## TASK
From the opening line of the records through the line bearing "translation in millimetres", set down every line exactly.
☆ ☆ ☆ ☆ ☆
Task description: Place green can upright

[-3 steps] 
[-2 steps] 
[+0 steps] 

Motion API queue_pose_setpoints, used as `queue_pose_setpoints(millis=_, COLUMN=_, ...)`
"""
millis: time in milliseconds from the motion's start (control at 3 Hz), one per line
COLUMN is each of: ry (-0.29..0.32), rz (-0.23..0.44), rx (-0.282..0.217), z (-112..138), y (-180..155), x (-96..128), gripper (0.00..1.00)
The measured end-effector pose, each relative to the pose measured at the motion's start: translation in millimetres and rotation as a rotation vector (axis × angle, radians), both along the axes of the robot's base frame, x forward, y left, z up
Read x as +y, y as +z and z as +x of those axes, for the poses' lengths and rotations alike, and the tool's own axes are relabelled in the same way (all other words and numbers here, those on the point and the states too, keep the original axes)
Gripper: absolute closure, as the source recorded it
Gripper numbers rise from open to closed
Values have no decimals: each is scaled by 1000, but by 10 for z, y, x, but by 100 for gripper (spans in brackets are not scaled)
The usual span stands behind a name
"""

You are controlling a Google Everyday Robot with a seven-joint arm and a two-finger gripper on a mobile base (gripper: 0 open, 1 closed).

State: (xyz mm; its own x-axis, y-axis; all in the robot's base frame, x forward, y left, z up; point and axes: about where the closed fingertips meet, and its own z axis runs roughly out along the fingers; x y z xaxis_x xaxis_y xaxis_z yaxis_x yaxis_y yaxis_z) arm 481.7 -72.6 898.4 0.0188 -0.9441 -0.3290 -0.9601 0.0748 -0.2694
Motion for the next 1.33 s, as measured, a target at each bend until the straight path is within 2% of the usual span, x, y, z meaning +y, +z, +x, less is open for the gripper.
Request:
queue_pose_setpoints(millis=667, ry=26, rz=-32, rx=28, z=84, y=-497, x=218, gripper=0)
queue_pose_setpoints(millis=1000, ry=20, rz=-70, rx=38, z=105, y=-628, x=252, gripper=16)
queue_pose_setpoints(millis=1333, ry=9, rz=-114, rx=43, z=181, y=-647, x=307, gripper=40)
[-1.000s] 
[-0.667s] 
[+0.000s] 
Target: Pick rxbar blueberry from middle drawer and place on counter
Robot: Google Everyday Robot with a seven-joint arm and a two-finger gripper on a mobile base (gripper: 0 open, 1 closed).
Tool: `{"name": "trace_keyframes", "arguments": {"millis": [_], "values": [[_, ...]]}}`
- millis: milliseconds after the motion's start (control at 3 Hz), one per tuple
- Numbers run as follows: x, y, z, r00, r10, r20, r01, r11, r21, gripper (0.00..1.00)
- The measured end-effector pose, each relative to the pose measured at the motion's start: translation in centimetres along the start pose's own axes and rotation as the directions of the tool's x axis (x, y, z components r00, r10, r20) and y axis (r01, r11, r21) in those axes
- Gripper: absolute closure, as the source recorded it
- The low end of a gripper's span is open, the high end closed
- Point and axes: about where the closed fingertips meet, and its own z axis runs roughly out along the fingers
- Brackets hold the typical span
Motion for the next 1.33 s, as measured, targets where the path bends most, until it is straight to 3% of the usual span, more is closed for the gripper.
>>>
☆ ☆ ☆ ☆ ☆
## EXPECTED ANSWER
Task description: Place green can upright

[-3 steps] 
[-2 steps] 
[+0 steps] 

Motion API queue_pose_setpoints, used as `queue_pose_setpoints(millis=_, COLUMN=_, ...)`
"""
millis: time in milliseconds from the motion's start (control at 3 Hz), one per line
COLUMN is each of: ry (-0.29..0.32), rz (-0.23..0.44), rx (-0.282..0.217), z (-112..138), y (-180..155), x (-96..128), gripper (0.00..1.00)
The measured end-effector pose, each relative to the pose measured at the motion's start: translation in millimetres and rotation as a rotation vector (axis × angle, radians), both along the axes of the robot's base frame, x forward, y left, z up

No additional lines are needed for this answer.